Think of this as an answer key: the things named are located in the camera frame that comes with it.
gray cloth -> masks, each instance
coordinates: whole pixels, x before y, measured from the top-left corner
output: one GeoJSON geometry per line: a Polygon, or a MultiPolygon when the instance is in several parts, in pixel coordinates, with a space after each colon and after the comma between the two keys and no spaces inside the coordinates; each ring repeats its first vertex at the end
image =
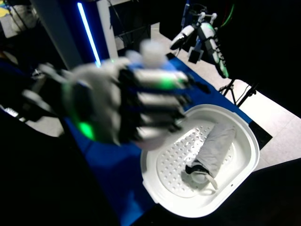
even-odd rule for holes
{"type": "Polygon", "coordinates": [[[196,160],[215,178],[235,137],[235,127],[218,123],[207,136],[196,160]]]}

white robotic hand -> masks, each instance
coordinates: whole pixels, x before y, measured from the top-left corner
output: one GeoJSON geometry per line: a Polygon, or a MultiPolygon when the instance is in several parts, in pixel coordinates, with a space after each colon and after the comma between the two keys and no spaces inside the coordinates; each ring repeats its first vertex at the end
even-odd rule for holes
{"type": "Polygon", "coordinates": [[[135,53],[135,60],[124,57],[106,60],[100,67],[81,65],[68,75],[63,103],[88,138],[119,145],[179,129],[175,121],[183,117],[182,107],[190,101],[174,90],[186,89],[193,79],[180,71],[163,70],[168,62],[158,44],[145,46],[142,56],[135,53]]]}

floor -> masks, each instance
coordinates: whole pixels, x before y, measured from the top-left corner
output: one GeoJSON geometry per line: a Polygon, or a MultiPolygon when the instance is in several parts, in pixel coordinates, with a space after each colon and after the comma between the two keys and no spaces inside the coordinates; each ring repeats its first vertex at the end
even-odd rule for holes
{"type": "MultiPolygon", "coordinates": [[[[170,52],[170,40],[159,33],[159,24],[152,26],[151,38],[161,42],[164,45],[166,53],[170,52]]],[[[216,89],[230,82],[229,79],[223,79],[213,65],[204,61],[198,62],[197,64],[189,63],[185,51],[180,51],[178,58],[185,62],[203,79],[211,83],[216,89]]],[[[235,95],[239,97],[243,94],[247,84],[243,81],[235,81],[234,87],[235,95]]],[[[248,98],[241,105],[240,109],[273,136],[261,150],[260,161],[256,170],[301,158],[300,118],[259,92],[248,98]]],[[[39,122],[28,122],[27,124],[38,131],[54,137],[62,132],[60,122],[53,118],[45,117],[39,122]]]]}

black stand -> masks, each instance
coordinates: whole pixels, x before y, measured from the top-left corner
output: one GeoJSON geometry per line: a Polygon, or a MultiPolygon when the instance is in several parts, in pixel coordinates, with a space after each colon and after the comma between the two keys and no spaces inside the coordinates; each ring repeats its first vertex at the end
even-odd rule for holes
{"type": "Polygon", "coordinates": [[[243,96],[243,98],[241,99],[241,101],[239,103],[237,103],[237,101],[235,99],[234,91],[233,91],[233,89],[234,89],[234,81],[235,81],[235,79],[232,79],[231,82],[228,85],[226,85],[224,87],[221,87],[218,91],[220,93],[222,93],[223,91],[225,91],[224,93],[222,93],[223,96],[225,97],[227,95],[228,91],[230,90],[231,94],[232,94],[232,98],[233,98],[234,104],[236,106],[240,107],[248,97],[252,96],[253,94],[256,94],[256,88],[259,85],[259,83],[257,82],[255,84],[253,84],[251,86],[251,88],[247,91],[247,93],[243,96]]]}

blue surface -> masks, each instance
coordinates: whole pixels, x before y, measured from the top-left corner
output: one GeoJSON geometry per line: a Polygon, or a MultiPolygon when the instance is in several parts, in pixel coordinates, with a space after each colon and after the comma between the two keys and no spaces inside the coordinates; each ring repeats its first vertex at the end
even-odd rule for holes
{"type": "MultiPolygon", "coordinates": [[[[218,105],[236,112],[247,123],[252,121],[238,107],[215,90],[213,86],[200,78],[182,61],[174,58],[170,60],[170,63],[173,66],[167,64],[164,68],[168,70],[177,69],[185,73],[190,73],[196,81],[208,85],[211,91],[211,94],[203,93],[199,89],[185,91],[193,101],[193,105],[190,107],[199,104],[218,105]]],[[[155,204],[142,185],[143,179],[140,171],[141,150],[135,145],[123,145],[119,147],[97,142],[93,142],[89,150],[86,150],[91,141],[83,136],[69,120],[67,122],[96,180],[106,194],[111,207],[119,217],[120,224],[122,226],[132,224],[155,204]]]]}

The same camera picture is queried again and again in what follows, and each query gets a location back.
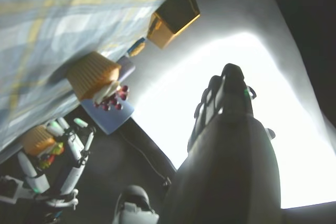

....

*WHAT TO DO*. Each entry needs to be returned verbatim, with its pictures left out.

*RESPONSE TO THE EXERCISE*.
Think of this as an answer key: the things named are located in the camera frame that comes with it.
gray cloth -> masks, each instance
coordinates: whole pixels, x before y, measured from the top-left corner
output: one GeoJSON geometry per line: a Polygon, or a MultiPolygon when the instance is in several parts, in pixel coordinates, with a space after each colon and after the comma between the two keys and no spaces inside the coordinates; each ring repeats its first vertex at the end
image =
even-odd rule for holes
{"type": "Polygon", "coordinates": [[[196,160],[215,178],[235,137],[235,127],[218,123],[207,136],[196,160]]]}

white robotic hand -> masks, each instance
coordinates: whole pixels, x before y, measured from the top-left corner
output: one GeoJSON geometry per line: a Polygon, or a MultiPolygon when the instance is in several parts, in pixel coordinates, with a space after each colon and after the comma between the two keys and no spaces inside the coordinates; each ring repeats its first vertex at the end
even-odd rule for holes
{"type": "Polygon", "coordinates": [[[135,53],[135,60],[124,57],[106,60],[100,67],[81,65],[68,75],[63,103],[88,138],[119,145],[179,129],[175,121],[183,117],[182,107],[190,101],[174,90],[186,89],[193,79],[180,71],[163,70],[168,62],[158,44],[145,46],[142,56],[135,53]]]}

floor -> masks, each instance
coordinates: whole pixels, x before y, measured from the top-left corner
output: one GeoJSON geometry per line: a Polygon, or a MultiPolygon when the instance is in several parts, in pixel coordinates, with a space after each colon and after the comma between the two keys and no spaces inside the coordinates; each ring repeats its first vertex at the end
even-odd rule for holes
{"type": "MultiPolygon", "coordinates": [[[[170,52],[170,40],[159,33],[159,24],[152,26],[151,38],[161,42],[164,45],[166,53],[170,52]]],[[[216,89],[230,82],[229,79],[223,79],[213,65],[204,61],[198,62],[197,64],[189,63],[185,51],[180,51],[178,58],[185,62],[203,79],[211,83],[216,89]]],[[[235,95],[239,97],[243,94],[247,84],[243,81],[235,81],[234,87],[235,95]]],[[[248,98],[241,105],[240,109],[273,136],[261,150],[260,161],[256,170],[301,158],[300,118],[259,92],[248,98]]],[[[39,122],[28,122],[27,124],[38,131],[54,137],[62,132],[60,122],[53,118],[45,117],[39,122]]]]}

black stand -> masks, each instance
coordinates: whole pixels, x before y, measured from the top-left corner
output: one GeoJSON geometry per line: a Polygon, or a MultiPolygon when the instance is in several parts, in pixel coordinates, with a space after each colon and after the comma between the two keys and no spaces inside the coordinates; each ring repeats its first vertex at the end
even-odd rule for holes
{"type": "Polygon", "coordinates": [[[243,96],[243,98],[241,99],[241,101],[239,103],[237,103],[237,101],[235,99],[234,91],[233,91],[233,89],[234,89],[234,81],[235,81],[235,79],[232,79],[231,82],[228,85],[226,85],[224,87],[221,87],[218,91],[220,93],[222,93],[223,91],[225,91],[224,93],[222,93],[223,96],[225,97],[227,95],[228,91],[230,90],[231,94],[232,94],[232,98],[233,98],[234,104],[236,106],[240,107],[248,97],[252,96],[253,94],[256,94],[256,88],[259,85],[259,83],[257,82],[255,84],[253,84],[251,86],[251,88],[247,91],[247,93],[243,96]]]}

blue surface -> masks, each instance
coordinates: whole pixels, x before y, measured from the top-left corner
output: one GeoJSON geometry per line: a Polygon, or a MultiPolygon when the instance is in several parts, in pixel coordinates, with a space after each colon and after the comma between the two keys and no spaces inside the coordinates; each ring repeats its first vertex at the end
even-odd rule for holes
{"type": "MultiPolygon", "coordinates": [[[[218,105],[236,112],[247,123],[252,121],[238,107],[215,90],[213,86],[200,78],[182,61],[174,58],[170,60],[170,63],[173,66],[167,64],[164,68],[168,70],[177,69],[185,73],[190,73],[196,81],[208,85],[211,91],[211,94],[203,93],[199,89],[185,91],[193,101],[193,105],[190,107],[199,104],[218,105]]],[[[155,204],[142,185],[143,179],[140,171],[141,150],[135,145],[123,145],[119,147],[97,142],[93,142],[89,150],[86,150],[91,141],[83,136],[69,120],[67,122],[96,180],[106,194],[111,207],[119,217],[120,224],[122,226],[132,224],[155,204]]]]}

The same camera picture is queried again and again in what follows, and each query gets a location back.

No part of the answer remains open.